▶ **Work required**
Pull every "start" line out of the data below.

▶ **Information supplied**
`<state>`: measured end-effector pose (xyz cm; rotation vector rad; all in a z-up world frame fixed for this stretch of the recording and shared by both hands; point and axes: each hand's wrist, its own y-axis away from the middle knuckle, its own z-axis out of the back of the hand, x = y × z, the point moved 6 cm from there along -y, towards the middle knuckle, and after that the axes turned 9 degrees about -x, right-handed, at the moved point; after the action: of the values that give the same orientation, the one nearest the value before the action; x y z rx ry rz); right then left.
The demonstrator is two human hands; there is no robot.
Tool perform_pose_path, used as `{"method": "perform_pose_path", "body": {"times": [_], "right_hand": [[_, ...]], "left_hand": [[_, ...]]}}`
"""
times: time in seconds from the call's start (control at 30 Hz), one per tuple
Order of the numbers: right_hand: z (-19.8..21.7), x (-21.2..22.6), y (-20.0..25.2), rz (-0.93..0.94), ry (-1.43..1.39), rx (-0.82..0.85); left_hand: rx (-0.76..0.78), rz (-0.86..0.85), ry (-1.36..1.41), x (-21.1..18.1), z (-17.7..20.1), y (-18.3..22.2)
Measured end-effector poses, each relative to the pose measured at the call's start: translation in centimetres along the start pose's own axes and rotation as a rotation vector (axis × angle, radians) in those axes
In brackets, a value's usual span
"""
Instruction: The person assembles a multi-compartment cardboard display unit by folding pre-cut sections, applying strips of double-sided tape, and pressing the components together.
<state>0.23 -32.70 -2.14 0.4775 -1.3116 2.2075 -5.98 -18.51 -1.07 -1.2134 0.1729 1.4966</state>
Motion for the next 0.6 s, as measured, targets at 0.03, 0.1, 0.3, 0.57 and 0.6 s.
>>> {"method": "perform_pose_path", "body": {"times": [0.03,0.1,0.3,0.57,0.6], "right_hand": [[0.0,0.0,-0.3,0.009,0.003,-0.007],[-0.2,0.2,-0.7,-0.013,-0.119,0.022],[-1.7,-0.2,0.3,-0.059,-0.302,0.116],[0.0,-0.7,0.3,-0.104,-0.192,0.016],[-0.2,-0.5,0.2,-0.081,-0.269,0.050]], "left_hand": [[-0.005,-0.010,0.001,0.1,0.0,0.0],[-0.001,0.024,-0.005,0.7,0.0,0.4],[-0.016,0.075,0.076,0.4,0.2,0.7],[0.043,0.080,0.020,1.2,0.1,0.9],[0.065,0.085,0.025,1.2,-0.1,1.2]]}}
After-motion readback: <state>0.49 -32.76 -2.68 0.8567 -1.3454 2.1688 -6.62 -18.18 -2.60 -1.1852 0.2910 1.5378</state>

▶ **Answer space**
times: time in seconds from the call's start (control at 30 Hz), one per tuple
Measured end-effector poses, each relative to the pose measured at the call's start: translation in centimetres along the start pose's own axes and rotation as a rotation vector (axis × angle, radians) in those axes

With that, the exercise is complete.